Hégémonique pendant les trois premières décennies d’Israël, puis régulièrement aux commandes du pays jusqu’aux années 2010, la gauche sioniste semble plus que jamais marginalisée du champ politique israélien. Elle paie le prix de ses renoncements et de ses nombreux écueils
Des membres du Parti travailliste israélien s’embrassent le soir de la dernière élection législative remportée par Benyamin Netanyahou, au siège du parti, dans la ville côtière de Tel Aviv, le 9 avril 2019 (AFP)

Pour la première fois dans l’histoire d’Israël, les deux principales formations de gauche sioniste, le Parti travailliste et le Meretz, sont arrivées au coude-à-coude avec la gauche dite non sioniste lors des dernières élections législatives, comptant dix mandats chacune.

L’élan de mobilisation contre Netanyahou et son gouvernement à l’été 2018 contre la loi sur l’État-nation n’a pas profité à la gauche sioniste. À l’approche des élections de 2019, le Parti travailliste, comme le Meretz, a semblé incapable de proposer un programme politique alternatif et mobilisateur.

Un alignement sur la droite nationaliste

Face aux dirigeants du Likoud, qui évoquent explicitement l’annexion de la Cisjordanie, la gauche sioniste reste inaudible. Cela peut s’expliquer, d’abord, par un alignement des travaillistes sur des positions proches de la droite nationaliste concernant la question palestinienne.

En février 2017, par exemple, les dirigeants travaillistes avaient essayé de répondre à la politique de Netanyahou en présentant un plan en dix points censé s’appliquer sur une décennie durant laquelle des négociations se développeraient pour mener vers l’édification de deux États vivant côte à côte.

Face aux dirigeants du Likoud, qui évoquent explicitement l’annexion de la Cisjordanie, la gauche sioniste reste inaudible. Cela peut s’expliquer, d’abord, par un alignement des travaillistes sur des positions proches de la droite nationaliste concernant la question palestinienne

Selon les termes de ce plan, pour réaliser cette visée politique, « Israël continuera de se séparer des Palestiniens en achevant le mur qui protégera Jérusalem et les blocs de colonies », tandis que la colonisation sera « suspendue […] hors des blocs de colonies » – comprenez qu’elle se poursuivra autour de Jérusalem et de Bethléem.

Concernant la souveraineté palestinienne, « l’armée de défense d’Israël continuera d’agir partout en Cisjordanie jusqu’à la rivière du Jourdain, et autour de la bande de Gaza ».

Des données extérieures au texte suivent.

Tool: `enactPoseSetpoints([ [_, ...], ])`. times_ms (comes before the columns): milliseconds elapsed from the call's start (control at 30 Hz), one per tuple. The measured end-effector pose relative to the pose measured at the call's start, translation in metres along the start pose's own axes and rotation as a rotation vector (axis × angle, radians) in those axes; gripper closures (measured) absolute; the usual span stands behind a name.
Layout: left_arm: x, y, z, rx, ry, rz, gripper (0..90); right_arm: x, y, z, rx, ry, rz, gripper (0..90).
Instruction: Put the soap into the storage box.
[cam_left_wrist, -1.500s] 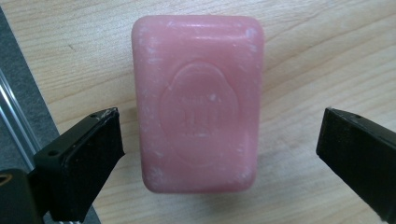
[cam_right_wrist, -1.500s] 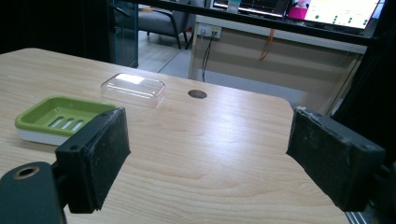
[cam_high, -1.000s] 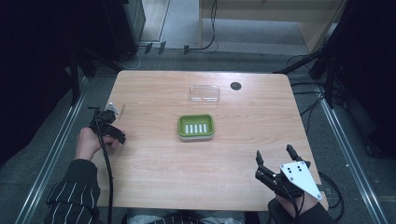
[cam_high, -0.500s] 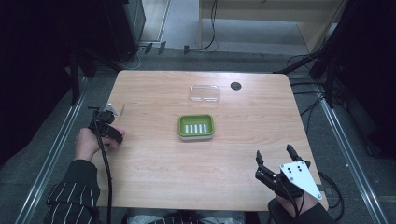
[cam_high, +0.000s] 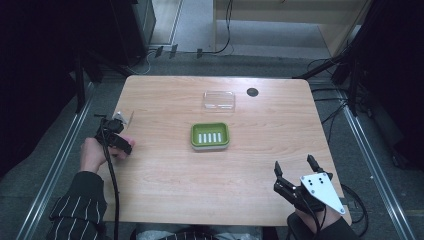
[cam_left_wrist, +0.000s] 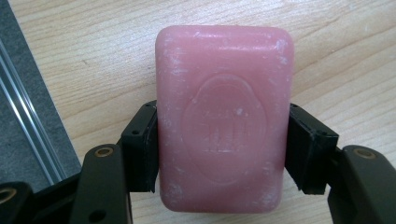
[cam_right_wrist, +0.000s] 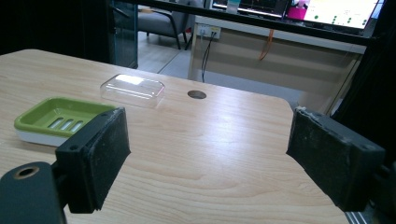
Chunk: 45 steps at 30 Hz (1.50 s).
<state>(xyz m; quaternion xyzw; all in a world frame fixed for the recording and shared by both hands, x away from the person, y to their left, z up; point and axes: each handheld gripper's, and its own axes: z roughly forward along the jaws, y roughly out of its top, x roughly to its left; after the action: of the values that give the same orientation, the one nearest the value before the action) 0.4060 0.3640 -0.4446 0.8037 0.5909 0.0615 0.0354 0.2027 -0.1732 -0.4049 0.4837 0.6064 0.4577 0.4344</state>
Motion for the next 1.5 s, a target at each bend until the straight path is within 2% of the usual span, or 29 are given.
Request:
enactPoseSetpoints([
  [433,-0.01,0.0,-0.007,-0.002,-0.019,0.063,38.4,-0.001,0.0,0.0,0.003,-0.006,0.001,12.7],
  [933,-0.024,0.01,-0.012,-0.007,-0.027,0.141,38.4,-0.005,-0.002,-0.006,0.01,-0.029,0.006,12.7],
  [1500,-0.052,0.026,-0.014,-0.019,-0.065,0.248,38.4,-0.01,-0.004,-0.014,0.014,-0.061,0.012,12.7],
])
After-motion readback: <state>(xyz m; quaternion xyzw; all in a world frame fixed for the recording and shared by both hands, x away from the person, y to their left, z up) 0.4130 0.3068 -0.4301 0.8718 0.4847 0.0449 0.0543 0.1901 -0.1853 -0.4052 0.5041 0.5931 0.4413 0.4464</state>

Pas étonnant que le 27 mai 2017, face à plus de 15 000 personnes rassemblées à Tel Aviv pour soutenir la solution à deux États et le dialogue avec les Palestiniens, le leader du Parti travailliste Isaac Herzog ait été hué, contrairement au texte envoyé par Mahmoud Abbas, lu devant une foule attentive.

Les quatre écueils de la gauche israélienne

La chute de la gauche sioniste peut s’expliquer par au moins quatre motifs. Premièrement, les militants travaillistes n’ont pas conscience de la réalité palestinienne. Ils ne savent pas ce que signifie vivre sous « bouclage » ou sous « blocus militaire ». Les reportages réalisés par des journalistes israéliens dans les territoires occupés sont accusés de n’écouter que la version palestinienne.

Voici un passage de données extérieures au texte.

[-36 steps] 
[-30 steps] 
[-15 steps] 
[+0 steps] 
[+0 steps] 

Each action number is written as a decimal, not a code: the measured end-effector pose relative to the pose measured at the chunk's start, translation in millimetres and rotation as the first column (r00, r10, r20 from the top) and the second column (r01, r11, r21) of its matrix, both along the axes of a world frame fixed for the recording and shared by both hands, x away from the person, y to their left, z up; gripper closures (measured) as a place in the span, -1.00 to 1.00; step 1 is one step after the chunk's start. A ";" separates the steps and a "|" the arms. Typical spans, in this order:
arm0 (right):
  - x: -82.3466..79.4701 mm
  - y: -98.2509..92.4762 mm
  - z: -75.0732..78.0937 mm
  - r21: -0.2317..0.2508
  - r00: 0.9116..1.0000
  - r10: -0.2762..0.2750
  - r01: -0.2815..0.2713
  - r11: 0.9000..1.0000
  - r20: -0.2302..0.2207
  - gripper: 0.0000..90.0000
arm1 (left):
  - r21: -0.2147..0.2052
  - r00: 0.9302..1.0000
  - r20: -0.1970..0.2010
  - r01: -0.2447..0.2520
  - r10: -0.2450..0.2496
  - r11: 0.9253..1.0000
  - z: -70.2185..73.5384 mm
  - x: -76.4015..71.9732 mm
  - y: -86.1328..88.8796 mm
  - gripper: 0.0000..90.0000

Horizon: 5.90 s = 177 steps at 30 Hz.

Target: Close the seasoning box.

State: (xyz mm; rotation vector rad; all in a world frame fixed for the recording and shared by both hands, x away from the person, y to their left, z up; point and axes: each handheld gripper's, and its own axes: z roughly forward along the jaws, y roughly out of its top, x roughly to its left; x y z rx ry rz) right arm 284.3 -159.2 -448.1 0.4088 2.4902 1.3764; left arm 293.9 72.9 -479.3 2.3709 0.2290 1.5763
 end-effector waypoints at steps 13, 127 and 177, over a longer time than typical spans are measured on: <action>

Les ONG comme B’tselem, Breaking the Silence ou Yesh Din mettent régulièrement en lumière les détails de l’occupation et tous ces angles morts que la société israélienne ne souhaite pas voir. Cependant, isolées face à un pouvoir qui limite considérablement leurs activités en les présentant comme des traîtres à la patrie, ces organisations ne bénéficient d’aucun réel soutien de la gauche sioniste.

En se coupant d’une partie de ce champ politique qui composait, jadis, le camp de la paix, la gauche sioniste se prive d’une de ses bases électorales et de dynamiques capables d’offrir un discours alternatif à la propagande ultra-sécuritaire de Netanyahou.

Le mur de séparation israélien photographié le 22 septembre 2018 (AFP)
Le mur de séparation israélien photographié le 22 septembre 2018 (AFP)

Deuxièmement, si les militants du Meretz ou du Parti travailliste n’ont que peu de connaissances sur le quotidien des Palestiniens, ils ne semblent pas être plus familiers de la situation des Israéliens qui vivent en périphérie des principales agglomérations. De fait, toutes leurs idées restent perçues comme issues des classes privilégiées de Tel Aviv ou Haïfa.

Troisièmement, la gauche sioniste ne possède plus l’essence qui lui a permis de tenir l’État et ses institutions. Par le passé, les kibboutzim permettaient aux militants d’acquérir une éducation politique qui, avec la carrière militaire, constituaient les deux principales bases de la formation travailliste. Ces cadres militaires et politiques, issus du sionisme travailliste, représentaient l’élite du pays.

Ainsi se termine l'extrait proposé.